→ **INSTRUCTIONS FOR THE TASK**:
Look for the line containing "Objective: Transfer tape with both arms" in the entries below, then print that line and all that follow it exactly.

*** DATA FOR ANALYSIS Section Begins ***

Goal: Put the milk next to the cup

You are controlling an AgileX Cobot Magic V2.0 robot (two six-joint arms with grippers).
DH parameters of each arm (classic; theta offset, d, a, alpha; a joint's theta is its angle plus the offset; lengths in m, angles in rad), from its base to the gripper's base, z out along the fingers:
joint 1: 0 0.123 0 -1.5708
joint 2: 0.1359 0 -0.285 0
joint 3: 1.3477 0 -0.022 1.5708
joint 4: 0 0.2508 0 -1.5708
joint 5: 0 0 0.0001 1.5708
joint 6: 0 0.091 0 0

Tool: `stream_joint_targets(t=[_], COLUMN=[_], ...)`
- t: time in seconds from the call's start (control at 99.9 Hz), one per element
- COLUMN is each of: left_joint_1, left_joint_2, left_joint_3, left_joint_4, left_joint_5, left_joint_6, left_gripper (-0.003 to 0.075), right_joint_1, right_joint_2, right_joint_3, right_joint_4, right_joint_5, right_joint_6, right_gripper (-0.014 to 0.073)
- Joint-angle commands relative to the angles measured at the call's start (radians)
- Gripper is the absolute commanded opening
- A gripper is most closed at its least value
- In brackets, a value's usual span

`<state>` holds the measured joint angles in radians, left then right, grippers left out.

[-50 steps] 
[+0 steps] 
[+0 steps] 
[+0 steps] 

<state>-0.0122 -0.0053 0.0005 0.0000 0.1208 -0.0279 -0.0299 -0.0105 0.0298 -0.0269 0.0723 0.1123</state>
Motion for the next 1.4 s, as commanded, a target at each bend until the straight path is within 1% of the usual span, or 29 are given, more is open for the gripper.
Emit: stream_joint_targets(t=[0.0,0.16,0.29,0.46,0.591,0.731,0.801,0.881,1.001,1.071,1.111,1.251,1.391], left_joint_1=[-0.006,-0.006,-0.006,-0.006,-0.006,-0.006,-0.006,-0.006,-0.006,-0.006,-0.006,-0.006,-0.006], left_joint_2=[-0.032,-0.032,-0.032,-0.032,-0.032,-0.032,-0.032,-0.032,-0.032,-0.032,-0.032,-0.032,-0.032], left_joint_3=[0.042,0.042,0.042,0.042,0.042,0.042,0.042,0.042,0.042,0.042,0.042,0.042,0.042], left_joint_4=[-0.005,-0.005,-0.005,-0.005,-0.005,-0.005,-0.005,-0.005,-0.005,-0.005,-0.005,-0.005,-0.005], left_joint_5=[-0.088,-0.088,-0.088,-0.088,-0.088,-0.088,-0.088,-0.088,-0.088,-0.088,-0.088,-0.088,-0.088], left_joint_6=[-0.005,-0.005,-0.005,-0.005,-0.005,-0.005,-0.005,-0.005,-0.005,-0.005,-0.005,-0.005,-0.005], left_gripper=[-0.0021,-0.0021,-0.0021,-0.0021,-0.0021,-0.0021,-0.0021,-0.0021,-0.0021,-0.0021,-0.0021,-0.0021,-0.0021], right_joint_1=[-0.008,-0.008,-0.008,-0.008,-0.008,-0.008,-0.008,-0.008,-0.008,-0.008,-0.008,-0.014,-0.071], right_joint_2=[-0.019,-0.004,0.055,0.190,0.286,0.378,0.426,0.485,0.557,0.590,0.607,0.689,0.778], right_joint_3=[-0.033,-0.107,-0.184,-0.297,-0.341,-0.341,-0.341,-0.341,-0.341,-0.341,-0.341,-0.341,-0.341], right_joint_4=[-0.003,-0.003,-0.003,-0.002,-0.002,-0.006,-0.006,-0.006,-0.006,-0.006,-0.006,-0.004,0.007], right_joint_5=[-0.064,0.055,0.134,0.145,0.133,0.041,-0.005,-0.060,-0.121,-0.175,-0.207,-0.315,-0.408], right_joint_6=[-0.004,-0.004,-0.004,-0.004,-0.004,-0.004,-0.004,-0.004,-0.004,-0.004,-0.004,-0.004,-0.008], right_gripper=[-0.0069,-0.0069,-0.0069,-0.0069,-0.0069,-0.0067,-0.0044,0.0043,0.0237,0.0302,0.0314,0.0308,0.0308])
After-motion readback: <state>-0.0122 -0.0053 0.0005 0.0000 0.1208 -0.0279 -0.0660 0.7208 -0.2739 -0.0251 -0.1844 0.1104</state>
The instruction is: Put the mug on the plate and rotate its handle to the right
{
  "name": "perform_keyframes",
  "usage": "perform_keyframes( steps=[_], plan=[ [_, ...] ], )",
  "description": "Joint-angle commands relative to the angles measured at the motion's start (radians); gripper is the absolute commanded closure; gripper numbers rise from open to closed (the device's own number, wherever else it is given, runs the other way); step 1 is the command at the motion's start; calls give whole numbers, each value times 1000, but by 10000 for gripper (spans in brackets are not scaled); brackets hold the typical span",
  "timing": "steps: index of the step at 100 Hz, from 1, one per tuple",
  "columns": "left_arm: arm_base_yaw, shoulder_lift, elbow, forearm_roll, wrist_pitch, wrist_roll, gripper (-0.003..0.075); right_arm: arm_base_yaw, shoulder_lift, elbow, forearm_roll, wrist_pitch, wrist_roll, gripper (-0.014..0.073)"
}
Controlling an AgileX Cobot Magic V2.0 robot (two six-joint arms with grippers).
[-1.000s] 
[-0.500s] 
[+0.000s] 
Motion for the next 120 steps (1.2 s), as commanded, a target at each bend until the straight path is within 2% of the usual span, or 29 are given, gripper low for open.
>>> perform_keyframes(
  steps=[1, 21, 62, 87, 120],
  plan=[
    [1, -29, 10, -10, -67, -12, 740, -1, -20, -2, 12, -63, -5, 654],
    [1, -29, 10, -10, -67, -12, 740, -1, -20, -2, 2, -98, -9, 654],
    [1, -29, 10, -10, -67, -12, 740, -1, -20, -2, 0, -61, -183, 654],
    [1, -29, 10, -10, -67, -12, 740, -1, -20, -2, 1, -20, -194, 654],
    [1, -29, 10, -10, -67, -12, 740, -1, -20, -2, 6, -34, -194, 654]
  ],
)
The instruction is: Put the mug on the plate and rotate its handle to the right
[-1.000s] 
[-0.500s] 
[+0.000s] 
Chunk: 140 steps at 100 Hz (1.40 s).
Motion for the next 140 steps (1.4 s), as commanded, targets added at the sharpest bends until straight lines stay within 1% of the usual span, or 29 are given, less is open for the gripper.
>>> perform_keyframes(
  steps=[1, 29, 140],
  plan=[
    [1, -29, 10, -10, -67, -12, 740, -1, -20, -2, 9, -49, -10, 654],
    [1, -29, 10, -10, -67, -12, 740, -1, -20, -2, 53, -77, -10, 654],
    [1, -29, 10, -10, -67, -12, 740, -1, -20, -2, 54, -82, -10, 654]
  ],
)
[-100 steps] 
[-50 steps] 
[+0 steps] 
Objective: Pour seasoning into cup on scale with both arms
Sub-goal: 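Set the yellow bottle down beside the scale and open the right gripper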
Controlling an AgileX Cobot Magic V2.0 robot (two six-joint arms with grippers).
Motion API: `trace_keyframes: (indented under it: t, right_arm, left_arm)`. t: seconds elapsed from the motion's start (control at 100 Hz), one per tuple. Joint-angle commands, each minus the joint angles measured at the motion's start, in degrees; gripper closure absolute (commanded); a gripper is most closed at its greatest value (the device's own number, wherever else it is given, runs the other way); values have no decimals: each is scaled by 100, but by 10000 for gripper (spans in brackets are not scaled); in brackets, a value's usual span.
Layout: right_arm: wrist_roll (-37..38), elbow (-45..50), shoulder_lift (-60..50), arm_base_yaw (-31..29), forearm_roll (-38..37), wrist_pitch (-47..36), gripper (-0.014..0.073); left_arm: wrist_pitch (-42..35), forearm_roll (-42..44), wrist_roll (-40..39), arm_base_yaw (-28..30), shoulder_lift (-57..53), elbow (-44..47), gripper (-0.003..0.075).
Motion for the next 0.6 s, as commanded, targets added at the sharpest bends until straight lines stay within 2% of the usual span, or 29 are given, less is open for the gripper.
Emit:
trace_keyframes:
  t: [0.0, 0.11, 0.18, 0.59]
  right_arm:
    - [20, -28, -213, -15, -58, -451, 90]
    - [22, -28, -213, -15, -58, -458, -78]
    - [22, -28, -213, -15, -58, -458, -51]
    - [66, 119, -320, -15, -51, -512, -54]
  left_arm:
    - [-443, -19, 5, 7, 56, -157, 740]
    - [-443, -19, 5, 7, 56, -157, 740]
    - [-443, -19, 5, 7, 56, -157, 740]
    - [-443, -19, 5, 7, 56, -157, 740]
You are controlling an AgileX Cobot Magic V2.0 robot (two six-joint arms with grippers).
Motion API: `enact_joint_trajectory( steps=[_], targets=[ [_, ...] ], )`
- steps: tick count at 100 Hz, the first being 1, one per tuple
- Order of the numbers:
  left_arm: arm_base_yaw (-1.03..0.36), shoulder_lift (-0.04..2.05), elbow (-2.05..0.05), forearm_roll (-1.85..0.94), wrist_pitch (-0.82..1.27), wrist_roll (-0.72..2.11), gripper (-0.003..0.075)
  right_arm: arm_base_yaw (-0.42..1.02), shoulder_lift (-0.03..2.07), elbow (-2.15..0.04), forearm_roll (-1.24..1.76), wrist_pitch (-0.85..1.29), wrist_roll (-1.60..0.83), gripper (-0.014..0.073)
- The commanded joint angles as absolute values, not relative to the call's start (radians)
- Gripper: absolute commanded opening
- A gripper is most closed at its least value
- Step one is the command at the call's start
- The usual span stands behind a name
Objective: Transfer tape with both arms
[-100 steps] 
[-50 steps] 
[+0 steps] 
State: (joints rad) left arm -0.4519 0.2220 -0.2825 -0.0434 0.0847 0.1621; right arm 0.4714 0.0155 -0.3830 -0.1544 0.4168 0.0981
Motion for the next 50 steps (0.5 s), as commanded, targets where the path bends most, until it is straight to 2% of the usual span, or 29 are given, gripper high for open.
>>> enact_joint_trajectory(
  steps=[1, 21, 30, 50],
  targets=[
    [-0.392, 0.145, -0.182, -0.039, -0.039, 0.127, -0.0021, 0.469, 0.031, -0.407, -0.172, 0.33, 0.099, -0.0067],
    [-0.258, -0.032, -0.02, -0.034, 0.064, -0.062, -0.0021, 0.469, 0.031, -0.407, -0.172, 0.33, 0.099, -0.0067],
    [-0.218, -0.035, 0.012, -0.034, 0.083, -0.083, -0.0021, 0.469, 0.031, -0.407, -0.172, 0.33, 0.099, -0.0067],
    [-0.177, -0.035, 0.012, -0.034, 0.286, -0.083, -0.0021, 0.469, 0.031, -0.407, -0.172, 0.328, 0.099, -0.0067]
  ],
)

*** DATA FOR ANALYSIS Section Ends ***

→ **OUTPUT OF THE EXERCISE**:
Objective: Transfer tape with both arms
[-100 steps] 
[-50 steps] 
[+0 steps] 
State: (joints rad) left arm -0.4519 0.2220 -0.2825 -0.0434 0.0847 0.1621; right arm 0.4714 0.0155 -0.3830 -0.1544 0.4168 0.0981
Motion for the next 50 steps (0.5 s), as commanded, targets where the path bends most, until it is straight to 2% of the usual span, or 29 are given, gripper high for open.
>>> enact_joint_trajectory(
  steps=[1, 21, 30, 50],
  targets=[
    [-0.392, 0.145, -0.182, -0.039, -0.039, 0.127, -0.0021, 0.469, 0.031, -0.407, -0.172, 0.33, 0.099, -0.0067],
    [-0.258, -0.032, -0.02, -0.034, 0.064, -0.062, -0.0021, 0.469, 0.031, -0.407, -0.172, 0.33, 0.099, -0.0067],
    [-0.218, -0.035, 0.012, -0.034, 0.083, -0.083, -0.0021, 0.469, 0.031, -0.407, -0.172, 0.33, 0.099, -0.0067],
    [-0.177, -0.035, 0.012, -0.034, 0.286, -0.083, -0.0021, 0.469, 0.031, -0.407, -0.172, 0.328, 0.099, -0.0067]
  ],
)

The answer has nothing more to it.